从基础到进阶：PCR、qPCR 和 RT-PCR 不是一回事儿？(内含 Protocol)

生物科研实验室

01各类 PCR ，分不清？
PCR (Polymerase Chain Reaction) 即聚合酶链式反应，是指在 DNA 聚合酶催化下，以母链 DNA 为模板，以特定引物为延伸起点，反应体系中加入 dNTP、Mg2+ 等原料，通过变性、退火、延伸等步骤，体外复制出与母链模板 DNA 互补的子链 DNA 的过程，可快速特异性地在体外扩增目的 DNA
PCR 在基础科学研究 (如基因功能分析、基因检测)、医学诊断 (如病原体检测和遗传病筛查)、法医鉴定 (如身份鉴定) 以及环境监测 (如生物多样性研究) 等具有广泛的应用，是现在生物技术和遗传研究的核心工具。
02 常规 PCR
PCR 的基本成分包括模板 DNA、引物、反应缓冲液、游离核苷酸、聚合酶、盐和水 (不含核酸酶和污染 DNA) 等。
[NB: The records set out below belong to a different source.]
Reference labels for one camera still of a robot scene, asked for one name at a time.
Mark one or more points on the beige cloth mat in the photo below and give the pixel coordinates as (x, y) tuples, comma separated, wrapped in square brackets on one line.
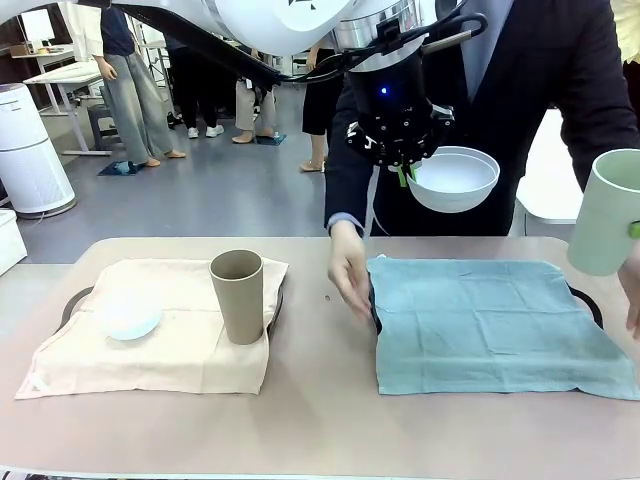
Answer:
[(150, 365)]

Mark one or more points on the teal mannequin base pad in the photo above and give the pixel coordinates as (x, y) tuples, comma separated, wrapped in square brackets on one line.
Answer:
[(274, 139)]

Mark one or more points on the white bowl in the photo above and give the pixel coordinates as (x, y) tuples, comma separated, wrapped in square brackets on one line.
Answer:
[(457, 185)]

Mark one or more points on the blue floor pad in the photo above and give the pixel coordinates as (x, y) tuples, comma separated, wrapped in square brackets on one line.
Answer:
[(122, 168)]

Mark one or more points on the mannequin with beige trousers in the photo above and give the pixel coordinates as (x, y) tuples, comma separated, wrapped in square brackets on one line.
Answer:
[(255, 110)]

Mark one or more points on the black serving tray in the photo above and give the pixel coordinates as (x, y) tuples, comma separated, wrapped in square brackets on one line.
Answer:
[(587, 305)]

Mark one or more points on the person's left hand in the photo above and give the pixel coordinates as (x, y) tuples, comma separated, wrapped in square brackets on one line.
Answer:
[(634, 300)]

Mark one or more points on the tall pale green cup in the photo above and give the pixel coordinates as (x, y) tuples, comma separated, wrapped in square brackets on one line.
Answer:
[(600, 215)]

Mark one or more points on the grey plastic stool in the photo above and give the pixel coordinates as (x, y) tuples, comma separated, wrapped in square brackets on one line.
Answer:
[(102, 125)]

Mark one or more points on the mannequin with black culottes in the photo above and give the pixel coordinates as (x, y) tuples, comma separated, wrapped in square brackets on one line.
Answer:
[(317, 110)]

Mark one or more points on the person in black trousers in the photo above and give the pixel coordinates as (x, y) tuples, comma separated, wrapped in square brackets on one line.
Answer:
[(195, 90)]

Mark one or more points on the blue cloth mat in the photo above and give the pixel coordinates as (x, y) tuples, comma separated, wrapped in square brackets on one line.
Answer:
[(475, 330)]

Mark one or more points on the white desk with metal legs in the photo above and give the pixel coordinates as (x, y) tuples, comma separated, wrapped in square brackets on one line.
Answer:
[(65, 75)]

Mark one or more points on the white storage box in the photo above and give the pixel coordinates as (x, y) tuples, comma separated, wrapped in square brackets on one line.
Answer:
[(11, 240)]

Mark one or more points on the mannequin with grey wide trousers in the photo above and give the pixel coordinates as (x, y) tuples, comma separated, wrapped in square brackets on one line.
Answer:
[(130, 100)]

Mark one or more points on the person's left forearm dark sleeve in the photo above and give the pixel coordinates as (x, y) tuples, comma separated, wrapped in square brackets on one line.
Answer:
[(590, 125)]

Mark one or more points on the white side table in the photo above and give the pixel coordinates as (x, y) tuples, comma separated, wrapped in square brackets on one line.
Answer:
[(545, 190)]

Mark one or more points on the person in dark suit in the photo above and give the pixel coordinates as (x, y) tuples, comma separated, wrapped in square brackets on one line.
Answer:
[(525, 75)]

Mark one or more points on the light blue bowl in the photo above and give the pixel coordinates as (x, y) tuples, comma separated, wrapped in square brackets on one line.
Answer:
[(132, 320)]

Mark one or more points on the white air purifier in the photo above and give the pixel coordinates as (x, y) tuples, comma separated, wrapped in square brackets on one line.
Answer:
[(30, 150)]

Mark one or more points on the person's right forearm dark sleeve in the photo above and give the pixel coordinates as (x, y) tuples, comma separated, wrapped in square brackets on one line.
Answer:
[(345, 190)]

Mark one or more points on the person's right hand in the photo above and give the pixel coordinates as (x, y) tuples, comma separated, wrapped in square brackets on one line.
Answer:
[(350, 270)]

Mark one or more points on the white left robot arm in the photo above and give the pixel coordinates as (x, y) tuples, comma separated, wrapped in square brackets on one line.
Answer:
[(260, 20)]

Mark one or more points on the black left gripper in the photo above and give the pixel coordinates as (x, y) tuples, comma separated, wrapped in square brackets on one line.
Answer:
[(390, 115)]

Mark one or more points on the tall brown cup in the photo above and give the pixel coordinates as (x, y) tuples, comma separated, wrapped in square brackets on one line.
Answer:
[(240, 300)]
只要目标区域两侧的碱基序列 (寻找的特定 DNA 序列)是已知的，几乎任何 DNA 区域都可以作为 PCR 扩增的模板
03 实时荧光定量 PCR (qPCR)
实时荧光定量 PCR (Quantitative Real-time PCR, qPCR) 是 DNA 的实时 PCR 扩增，通过荧光探针测量，最常见的是插入染料或基于水解的探针，从而实现 PCR 产物的定量 (见图 2)。该技术常用于检测病原体的存在和确定感兴趣的 DNA 序列的拷贝数。
04 逆转录 PCR (RT-PCR)
逆转录 PCR (Reverse transcription PCR, RT-PCR) 可使用 RNA 作为模板生成互补 DNA (cDNA)。利用逆转录酶，产生 cDNA 的单链拷贝。然后，这可以通过 DNA 聚合酶扩增，产生双链 cDNA，进入基于 PCR 的标准扩增过程 (图 4A)。该技术可用于目标基因 (GOIs) 的分子克隆，其可研究用抑制剂、兴奋剂、小干扰 RNA (siRNA) 或敲除模型等处理模型系统后基因表达的变化。这项技术也经常用于检测 RNA-Seq 实验之前 (作为质量控制) 和之后 (确认变化) 的表达变化。
05 数字 PCR (dPCR)
数字 PCR (Digital PCR, dPCR) 是目前可用的另一种强大技术，在临床诊断中有着广泛的应用。其中，dPCR 方法用于液体活检中的癌症监测和器官移植排斥监测等应用，这两种方法都基于检测患者样本中低丰度的无细胞 DNA[13]。dPCR 技术的原理 (图 5) 涉及将具有制备的 PCR 溶液的样本分离成大量分区 (通常为纳升大小的液滴)，其中单独进行 PCR 反应。每个分区包含零个、一个或几个目标 DNA 副本，遵循泊松分布 (Poisson distribution)。
06 小结
PCR 技术是分子生物学研究的利器，了解掌握各类 PCR 的特点、操作步骤及常见问题的原因，有助于提高实验成功率，为科研提供可靠数据支持。